▸ **EXERCISE DESCRIPTION**: Which lines in the records below hold the word "there"? Copy each of them.

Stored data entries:

=-=-=-=-=

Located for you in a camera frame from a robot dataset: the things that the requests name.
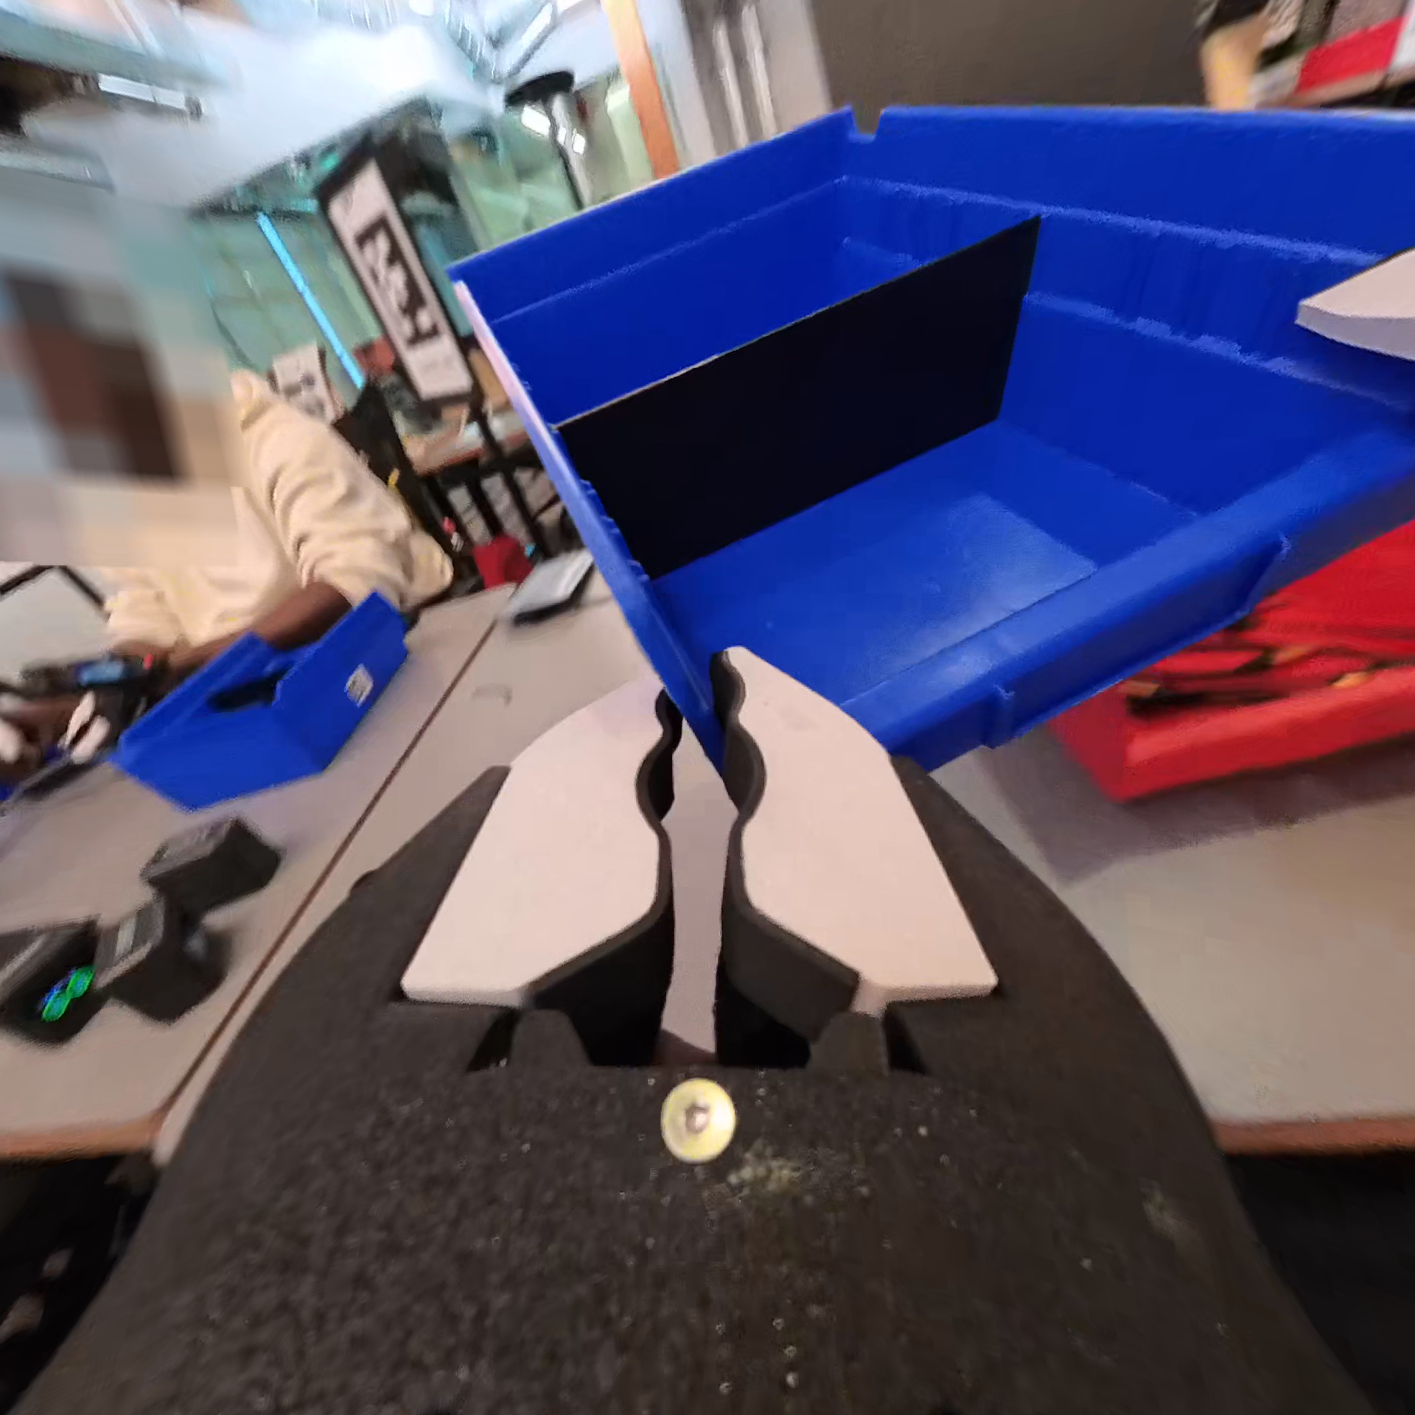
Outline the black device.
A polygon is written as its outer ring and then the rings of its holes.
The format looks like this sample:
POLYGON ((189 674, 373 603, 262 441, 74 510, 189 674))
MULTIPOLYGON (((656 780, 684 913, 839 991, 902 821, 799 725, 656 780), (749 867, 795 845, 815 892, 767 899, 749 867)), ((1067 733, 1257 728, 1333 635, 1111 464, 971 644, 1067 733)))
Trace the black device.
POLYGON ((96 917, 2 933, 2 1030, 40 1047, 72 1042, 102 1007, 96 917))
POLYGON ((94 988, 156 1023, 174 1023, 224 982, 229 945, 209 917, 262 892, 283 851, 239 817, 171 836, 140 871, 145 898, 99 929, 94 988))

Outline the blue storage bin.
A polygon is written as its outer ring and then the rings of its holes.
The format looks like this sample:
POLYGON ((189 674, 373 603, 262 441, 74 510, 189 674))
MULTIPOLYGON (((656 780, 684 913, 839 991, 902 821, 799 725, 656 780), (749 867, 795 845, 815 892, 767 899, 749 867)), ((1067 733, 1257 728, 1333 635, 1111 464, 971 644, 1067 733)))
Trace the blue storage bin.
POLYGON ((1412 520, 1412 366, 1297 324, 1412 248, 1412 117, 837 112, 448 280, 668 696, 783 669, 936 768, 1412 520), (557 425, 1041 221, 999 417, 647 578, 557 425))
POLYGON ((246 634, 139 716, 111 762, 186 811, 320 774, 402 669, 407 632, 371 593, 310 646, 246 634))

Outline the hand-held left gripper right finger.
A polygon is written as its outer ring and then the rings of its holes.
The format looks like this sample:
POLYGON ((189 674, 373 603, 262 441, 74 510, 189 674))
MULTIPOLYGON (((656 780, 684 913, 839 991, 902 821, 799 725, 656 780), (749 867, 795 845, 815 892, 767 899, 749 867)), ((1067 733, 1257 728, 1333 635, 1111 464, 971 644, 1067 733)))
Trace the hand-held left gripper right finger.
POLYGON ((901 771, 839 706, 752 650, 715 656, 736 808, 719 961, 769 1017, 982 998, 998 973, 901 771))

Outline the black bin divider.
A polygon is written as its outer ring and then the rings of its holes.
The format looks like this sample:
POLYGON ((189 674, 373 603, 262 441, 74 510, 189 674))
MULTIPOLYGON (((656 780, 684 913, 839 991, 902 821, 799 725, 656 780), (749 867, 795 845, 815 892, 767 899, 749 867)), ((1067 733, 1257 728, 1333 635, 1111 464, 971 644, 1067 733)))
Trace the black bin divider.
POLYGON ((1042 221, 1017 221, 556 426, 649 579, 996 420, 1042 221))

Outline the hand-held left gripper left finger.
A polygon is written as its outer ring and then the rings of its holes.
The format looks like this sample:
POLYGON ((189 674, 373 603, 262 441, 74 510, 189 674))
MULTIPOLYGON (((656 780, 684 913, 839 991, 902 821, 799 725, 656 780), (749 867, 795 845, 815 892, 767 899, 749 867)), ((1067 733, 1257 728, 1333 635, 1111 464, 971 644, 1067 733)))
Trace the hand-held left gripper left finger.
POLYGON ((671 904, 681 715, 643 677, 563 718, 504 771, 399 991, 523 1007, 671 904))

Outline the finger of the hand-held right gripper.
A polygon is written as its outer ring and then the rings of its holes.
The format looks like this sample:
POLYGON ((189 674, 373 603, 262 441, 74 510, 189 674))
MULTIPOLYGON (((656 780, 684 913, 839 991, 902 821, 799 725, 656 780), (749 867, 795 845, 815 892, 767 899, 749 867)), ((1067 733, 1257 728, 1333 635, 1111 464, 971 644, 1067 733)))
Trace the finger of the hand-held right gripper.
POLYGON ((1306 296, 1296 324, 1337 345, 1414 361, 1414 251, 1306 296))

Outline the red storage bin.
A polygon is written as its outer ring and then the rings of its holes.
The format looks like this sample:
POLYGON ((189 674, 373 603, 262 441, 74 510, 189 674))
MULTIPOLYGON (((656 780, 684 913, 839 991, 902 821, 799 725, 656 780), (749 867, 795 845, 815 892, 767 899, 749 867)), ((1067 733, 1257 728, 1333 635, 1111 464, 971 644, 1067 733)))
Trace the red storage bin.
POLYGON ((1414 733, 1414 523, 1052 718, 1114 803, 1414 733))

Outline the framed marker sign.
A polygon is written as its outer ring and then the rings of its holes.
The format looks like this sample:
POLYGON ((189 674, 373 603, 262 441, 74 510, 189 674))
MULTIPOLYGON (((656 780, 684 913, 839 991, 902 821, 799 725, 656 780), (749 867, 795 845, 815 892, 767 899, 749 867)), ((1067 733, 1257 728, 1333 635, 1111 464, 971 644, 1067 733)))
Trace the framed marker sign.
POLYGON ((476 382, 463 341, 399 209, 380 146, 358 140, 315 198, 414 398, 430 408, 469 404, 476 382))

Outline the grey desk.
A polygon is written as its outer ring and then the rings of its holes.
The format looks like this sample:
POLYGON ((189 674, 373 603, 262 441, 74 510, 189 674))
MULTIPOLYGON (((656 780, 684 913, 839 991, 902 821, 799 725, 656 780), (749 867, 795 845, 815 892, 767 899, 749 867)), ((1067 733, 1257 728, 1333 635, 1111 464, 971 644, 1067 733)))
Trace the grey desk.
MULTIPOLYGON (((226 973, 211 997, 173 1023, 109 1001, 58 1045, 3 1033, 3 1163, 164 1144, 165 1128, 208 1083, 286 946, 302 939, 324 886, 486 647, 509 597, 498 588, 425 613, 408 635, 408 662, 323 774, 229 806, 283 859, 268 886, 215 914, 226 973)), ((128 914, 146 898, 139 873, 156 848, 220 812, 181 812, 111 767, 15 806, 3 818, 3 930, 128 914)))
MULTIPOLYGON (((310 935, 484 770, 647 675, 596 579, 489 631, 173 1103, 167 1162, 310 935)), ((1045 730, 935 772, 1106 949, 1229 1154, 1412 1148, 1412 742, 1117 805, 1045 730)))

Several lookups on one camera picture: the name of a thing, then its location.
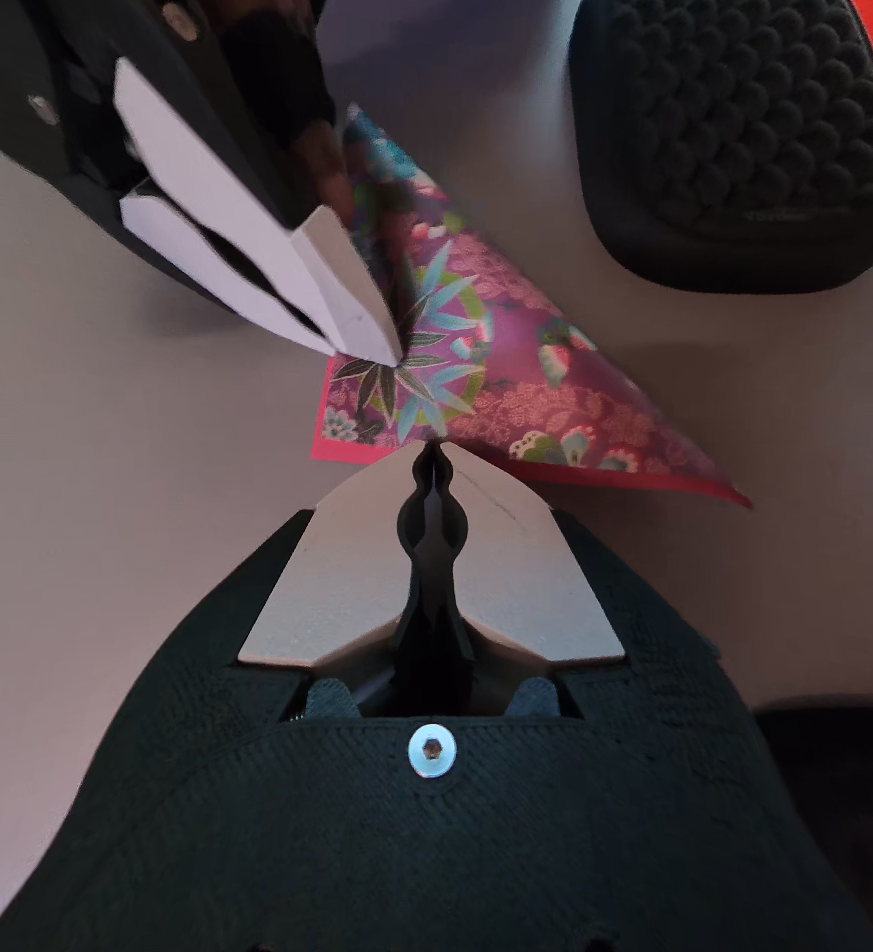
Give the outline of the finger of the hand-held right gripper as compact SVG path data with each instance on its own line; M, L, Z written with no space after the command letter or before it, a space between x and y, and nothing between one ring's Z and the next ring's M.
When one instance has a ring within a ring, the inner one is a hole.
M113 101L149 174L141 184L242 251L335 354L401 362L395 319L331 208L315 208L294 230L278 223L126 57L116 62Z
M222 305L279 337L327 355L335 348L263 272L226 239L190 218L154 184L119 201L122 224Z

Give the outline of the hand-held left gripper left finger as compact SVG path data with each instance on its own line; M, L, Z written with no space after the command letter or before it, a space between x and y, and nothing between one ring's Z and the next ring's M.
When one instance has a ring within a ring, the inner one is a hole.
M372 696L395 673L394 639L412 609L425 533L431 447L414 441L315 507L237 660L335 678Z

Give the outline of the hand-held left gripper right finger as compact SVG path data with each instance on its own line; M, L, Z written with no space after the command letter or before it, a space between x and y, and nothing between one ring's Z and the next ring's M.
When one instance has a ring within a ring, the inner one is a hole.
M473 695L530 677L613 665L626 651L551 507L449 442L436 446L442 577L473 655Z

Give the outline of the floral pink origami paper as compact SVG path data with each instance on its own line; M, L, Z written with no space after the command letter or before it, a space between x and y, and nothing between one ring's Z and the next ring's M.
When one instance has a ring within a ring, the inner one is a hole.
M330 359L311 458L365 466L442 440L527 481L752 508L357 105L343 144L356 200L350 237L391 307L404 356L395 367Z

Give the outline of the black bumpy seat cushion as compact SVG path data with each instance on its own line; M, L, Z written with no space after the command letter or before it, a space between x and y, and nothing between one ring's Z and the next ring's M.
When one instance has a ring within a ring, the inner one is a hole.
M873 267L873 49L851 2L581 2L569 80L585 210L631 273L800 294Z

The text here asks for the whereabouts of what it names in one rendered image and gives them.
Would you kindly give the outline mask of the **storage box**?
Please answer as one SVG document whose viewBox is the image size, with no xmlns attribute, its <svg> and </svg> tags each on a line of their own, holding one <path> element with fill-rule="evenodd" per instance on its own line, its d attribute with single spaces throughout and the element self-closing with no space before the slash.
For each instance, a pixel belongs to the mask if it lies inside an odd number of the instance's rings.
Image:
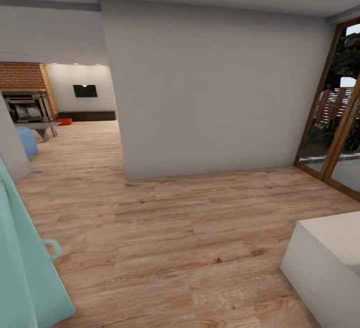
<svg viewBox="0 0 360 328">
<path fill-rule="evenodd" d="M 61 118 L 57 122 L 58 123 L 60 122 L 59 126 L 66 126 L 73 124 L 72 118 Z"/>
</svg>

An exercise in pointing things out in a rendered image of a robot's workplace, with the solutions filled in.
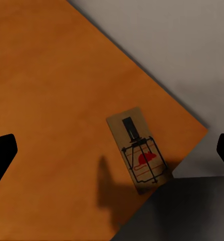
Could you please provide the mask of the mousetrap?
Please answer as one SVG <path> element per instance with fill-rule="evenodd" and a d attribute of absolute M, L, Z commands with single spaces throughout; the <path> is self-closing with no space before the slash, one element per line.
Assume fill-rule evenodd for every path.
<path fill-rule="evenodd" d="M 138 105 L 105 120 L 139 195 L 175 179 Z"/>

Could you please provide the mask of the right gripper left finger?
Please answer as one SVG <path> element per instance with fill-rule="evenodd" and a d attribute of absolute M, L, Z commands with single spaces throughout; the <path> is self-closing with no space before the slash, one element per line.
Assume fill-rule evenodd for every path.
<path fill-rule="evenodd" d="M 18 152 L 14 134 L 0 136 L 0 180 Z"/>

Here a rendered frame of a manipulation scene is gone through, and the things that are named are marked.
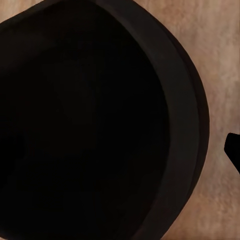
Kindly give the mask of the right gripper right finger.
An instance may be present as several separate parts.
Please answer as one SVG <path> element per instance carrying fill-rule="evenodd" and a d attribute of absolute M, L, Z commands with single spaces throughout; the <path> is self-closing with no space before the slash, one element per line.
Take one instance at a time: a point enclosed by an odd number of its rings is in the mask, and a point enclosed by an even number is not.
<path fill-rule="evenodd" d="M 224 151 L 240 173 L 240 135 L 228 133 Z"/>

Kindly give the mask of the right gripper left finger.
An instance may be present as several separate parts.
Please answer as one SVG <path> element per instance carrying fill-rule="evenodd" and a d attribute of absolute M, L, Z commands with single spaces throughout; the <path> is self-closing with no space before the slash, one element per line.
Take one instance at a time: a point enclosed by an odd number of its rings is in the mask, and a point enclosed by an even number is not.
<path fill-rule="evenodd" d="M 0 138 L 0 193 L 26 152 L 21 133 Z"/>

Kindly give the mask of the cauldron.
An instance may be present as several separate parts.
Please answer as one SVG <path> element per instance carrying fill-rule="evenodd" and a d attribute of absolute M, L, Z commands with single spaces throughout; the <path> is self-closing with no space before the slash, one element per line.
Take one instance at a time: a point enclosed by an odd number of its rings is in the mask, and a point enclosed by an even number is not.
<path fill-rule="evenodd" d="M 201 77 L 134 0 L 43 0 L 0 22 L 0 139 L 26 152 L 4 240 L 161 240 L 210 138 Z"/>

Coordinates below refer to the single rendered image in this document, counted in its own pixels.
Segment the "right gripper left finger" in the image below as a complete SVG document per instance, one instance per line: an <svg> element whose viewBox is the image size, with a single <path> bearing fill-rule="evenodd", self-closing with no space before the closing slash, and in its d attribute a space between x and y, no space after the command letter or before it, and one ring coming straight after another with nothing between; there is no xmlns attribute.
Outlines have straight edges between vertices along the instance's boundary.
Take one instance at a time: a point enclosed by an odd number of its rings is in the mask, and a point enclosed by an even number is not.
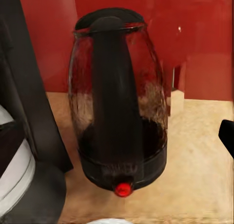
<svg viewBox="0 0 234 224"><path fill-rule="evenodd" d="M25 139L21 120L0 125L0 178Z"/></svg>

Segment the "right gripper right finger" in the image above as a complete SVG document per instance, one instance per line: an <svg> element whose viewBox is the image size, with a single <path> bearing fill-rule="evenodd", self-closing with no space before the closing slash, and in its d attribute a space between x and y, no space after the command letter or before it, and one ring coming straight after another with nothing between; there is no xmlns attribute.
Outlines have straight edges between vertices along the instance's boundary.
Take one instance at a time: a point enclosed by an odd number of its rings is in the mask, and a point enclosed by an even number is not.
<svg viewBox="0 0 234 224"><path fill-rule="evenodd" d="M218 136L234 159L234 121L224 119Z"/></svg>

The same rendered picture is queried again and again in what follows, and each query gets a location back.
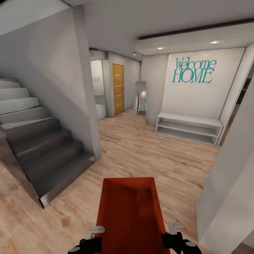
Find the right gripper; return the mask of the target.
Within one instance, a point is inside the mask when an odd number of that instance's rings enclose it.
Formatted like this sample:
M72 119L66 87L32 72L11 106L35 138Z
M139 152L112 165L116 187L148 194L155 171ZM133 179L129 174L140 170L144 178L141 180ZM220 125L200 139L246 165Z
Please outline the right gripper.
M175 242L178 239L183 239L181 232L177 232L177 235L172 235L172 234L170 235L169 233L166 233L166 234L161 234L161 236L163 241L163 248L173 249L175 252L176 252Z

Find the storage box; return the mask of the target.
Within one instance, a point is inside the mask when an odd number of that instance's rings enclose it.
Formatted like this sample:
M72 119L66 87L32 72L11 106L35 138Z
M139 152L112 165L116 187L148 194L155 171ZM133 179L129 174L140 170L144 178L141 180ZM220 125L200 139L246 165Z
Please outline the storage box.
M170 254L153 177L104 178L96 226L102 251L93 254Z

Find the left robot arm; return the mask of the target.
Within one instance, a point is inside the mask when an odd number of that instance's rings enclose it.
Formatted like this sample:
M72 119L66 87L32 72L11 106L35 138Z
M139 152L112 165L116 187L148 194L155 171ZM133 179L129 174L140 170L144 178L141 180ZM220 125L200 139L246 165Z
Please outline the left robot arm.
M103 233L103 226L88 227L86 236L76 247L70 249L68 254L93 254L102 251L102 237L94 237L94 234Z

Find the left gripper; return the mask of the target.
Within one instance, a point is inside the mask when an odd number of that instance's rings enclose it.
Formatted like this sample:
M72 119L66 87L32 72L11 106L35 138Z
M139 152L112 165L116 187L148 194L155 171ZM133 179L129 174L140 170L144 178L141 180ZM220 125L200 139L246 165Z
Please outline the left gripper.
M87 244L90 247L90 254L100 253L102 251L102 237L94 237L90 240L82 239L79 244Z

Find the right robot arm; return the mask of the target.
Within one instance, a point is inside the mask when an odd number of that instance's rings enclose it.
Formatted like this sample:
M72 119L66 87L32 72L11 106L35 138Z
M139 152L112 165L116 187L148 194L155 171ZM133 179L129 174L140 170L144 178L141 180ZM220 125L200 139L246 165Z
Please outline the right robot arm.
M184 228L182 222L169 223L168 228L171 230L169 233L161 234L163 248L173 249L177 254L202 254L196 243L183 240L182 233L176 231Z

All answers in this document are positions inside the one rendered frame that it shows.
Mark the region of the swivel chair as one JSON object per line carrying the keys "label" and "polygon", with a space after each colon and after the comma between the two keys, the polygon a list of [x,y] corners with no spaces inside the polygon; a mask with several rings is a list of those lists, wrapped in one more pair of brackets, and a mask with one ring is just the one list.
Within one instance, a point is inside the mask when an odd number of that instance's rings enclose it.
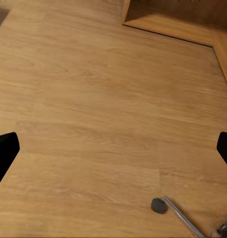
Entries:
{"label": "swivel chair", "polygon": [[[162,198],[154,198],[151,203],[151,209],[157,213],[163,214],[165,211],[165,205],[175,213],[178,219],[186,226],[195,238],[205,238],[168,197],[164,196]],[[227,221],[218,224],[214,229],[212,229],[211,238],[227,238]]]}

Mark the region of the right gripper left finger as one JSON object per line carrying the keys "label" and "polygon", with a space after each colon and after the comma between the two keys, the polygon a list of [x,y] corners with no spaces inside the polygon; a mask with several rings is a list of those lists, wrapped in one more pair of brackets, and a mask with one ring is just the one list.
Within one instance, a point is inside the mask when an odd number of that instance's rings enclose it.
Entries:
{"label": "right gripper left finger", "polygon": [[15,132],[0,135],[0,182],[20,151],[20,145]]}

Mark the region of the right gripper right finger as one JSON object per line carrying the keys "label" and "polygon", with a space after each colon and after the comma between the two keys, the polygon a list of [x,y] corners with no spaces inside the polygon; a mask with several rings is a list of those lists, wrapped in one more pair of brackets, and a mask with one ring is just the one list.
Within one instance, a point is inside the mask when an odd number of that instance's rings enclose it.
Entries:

=-=-=-=-=

▸ **WRITTEN ANSWER**:
Segment the "right gripper left finger" in the image below as a complete SVG document per instance, one instance per line: an <svg> element whose viewBox is the image size, with a single <path> bearing fill-rule="evenodd", self-closing with no space before the closing slash, and in its d attribute a space between x and y, no space after the command letter or before it, and one ring coming straight after another with nothing between; there is no xmlns attribute.
Segment the "right gripper right finger" in the image above as a complete SVG document per instance, one instance per line: an <svg> element whose viewBox is the image size, with a single <path> bearing fill-rule="evenodd", self-closing with no space before the closing slash, and in its d attribute a space between x and y, no space after the command letter or before it, and one ring coming straight after another with nothing between; there is no xmlns attribute.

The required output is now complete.